The International Conference for High Performance Computing, Networking, Storage, and Analysis

Workshops Archive

Accessing Serialized Data Fromats with GPU-Initiated I/O


Workshop: PDSW'25: The 10th International Parallel Data Systems Workshop

Authors: Luke Logan, Anthony Kougkas, and Xian-He Sun (Illinois Tech)

Abstract: Graphics Processing Units (GPUs) have become essential for scientific data analysis, yet they remain constrained by traditional I/O architectures that rely on data movement initiated by the CPU. While recent GPU-initiated I/O systems like BaM and GeminiFS partially address this limitation, they do not support access to complex serialized data formats such as HDF5, NetCDF, and ADIOS within GPU kernels. These formats are ubiquitous in scientific computing but would require prohibitive reimplementation of existing I/O libraries for direct GPU access.
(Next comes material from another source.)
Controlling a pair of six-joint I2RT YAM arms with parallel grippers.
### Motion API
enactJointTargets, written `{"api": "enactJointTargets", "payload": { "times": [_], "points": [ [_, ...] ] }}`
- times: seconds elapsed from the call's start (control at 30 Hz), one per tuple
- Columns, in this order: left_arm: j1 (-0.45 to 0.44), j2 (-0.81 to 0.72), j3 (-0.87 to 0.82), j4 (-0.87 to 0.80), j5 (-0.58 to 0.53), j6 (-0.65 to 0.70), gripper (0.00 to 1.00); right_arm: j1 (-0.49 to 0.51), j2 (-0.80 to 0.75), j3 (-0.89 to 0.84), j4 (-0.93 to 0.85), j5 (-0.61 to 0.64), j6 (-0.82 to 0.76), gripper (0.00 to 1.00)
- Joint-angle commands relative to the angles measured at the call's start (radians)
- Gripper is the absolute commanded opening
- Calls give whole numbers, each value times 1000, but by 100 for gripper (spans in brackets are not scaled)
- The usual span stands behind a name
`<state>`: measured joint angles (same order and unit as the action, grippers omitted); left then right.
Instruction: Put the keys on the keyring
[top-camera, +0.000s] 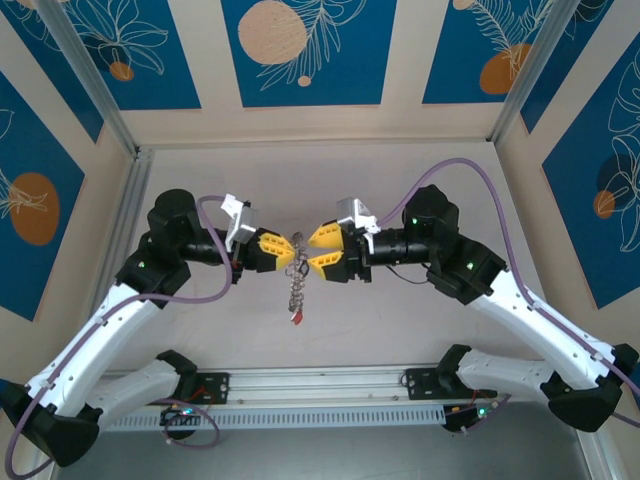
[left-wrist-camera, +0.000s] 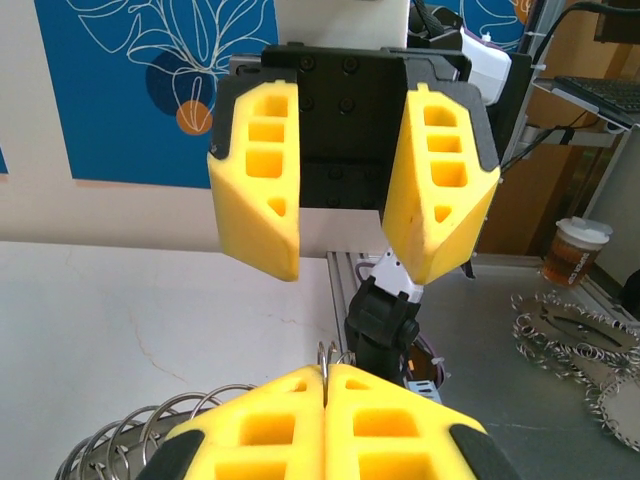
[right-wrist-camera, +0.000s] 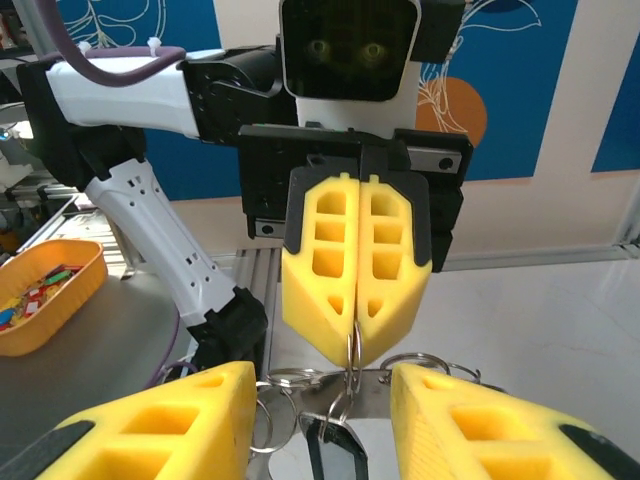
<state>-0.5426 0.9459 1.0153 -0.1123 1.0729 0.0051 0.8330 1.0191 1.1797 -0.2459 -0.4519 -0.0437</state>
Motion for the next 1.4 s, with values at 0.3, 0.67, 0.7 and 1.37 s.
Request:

This work explores a hybrid approach that enables GPU kernels to access serialized data formats through GPU-initiated I/O transfers to a specialized CPU runtime. Our design preserves the rich functionality of existing data format ecosystems while enabling GPU kernels to perform I/O. Our evaluations demonstrate minimal overhead compared to the traditional CPU-initiated approach. As future work, we are exploring reimplementation of I/O libraries to bypass the CPU runtime when possible.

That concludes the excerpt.